Transformers
The architecture that ate machine learning. Self-attention, parallelism, and scale.
The Core Idea: Attention
Instead of processing tokens sequentially, every token attends to every other token directly. For each token we compute three projections: Query, Key, and Value.
Attention(Q, K, V) = softmax(Q · Kᵀ / √dₖ) · VThe softmax gives a weighted average — each output token is a mixture of all input values, weighted by query-key similarity.
Multi-Head Attention
Run h attention operations in parallel with different projections, then concatenate. Each head learns to attend to different relationships (syntax, coreference, position, etc.).
The Full Block
x = x + MultiHeadAttention(LayerNorm(x))
x = x + FeedForward(LayerNorm(x))Pre-norm residual structure. The FFN is just two linear layers with a GELU activation — usually 4× wider than the model dimension.
Positional Encodings
Self-attention is permutation-invariant, so we inject position information. Modern choices:
- RoPE — rotary embeddings, the dominant choice in LLMs (LLaMA, GPT-NeoX).

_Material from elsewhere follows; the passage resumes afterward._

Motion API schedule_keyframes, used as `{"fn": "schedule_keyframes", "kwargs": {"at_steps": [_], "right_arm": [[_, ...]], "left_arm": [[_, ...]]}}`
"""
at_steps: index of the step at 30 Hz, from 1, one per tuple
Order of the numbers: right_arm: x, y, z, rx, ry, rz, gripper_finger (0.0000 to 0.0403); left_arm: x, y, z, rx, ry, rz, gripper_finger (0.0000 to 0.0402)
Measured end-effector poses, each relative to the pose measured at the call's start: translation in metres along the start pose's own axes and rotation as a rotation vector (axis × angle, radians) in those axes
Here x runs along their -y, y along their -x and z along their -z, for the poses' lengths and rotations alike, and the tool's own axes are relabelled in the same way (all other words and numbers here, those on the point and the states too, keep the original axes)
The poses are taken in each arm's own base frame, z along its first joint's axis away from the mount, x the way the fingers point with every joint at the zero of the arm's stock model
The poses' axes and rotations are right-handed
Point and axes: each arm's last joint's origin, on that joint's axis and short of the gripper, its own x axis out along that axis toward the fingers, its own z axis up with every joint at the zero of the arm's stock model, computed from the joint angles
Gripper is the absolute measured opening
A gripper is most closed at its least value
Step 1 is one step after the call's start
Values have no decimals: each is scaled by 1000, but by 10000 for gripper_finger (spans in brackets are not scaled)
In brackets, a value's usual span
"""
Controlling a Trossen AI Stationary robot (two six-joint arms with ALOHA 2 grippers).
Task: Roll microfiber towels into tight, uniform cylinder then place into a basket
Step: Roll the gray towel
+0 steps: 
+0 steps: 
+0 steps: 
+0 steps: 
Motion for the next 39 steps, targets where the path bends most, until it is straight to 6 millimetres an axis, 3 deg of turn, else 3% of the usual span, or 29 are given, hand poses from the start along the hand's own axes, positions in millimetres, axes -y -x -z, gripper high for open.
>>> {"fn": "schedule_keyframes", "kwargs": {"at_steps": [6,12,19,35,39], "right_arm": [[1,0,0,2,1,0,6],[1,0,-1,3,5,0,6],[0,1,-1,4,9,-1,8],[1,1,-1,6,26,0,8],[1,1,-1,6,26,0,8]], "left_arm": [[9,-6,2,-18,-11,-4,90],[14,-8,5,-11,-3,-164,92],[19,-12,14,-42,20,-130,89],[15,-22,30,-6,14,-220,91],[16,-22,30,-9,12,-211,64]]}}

- ALiBi — biases attention scores by distance, enables length extrapolation.
- Sinusoidal — the original transformer's fixed encoding.
Why It Won
- Parallelism — entire sequences process at once, perfect for GPUs.
- Long-range dependencies — every token directly sees every other.
- Scaling laws — performance keeps improving predictably with compute and data.
"Attention is all you need" — and it turned out to be enough for text, images, audio, video, protein folding, and just about everything else.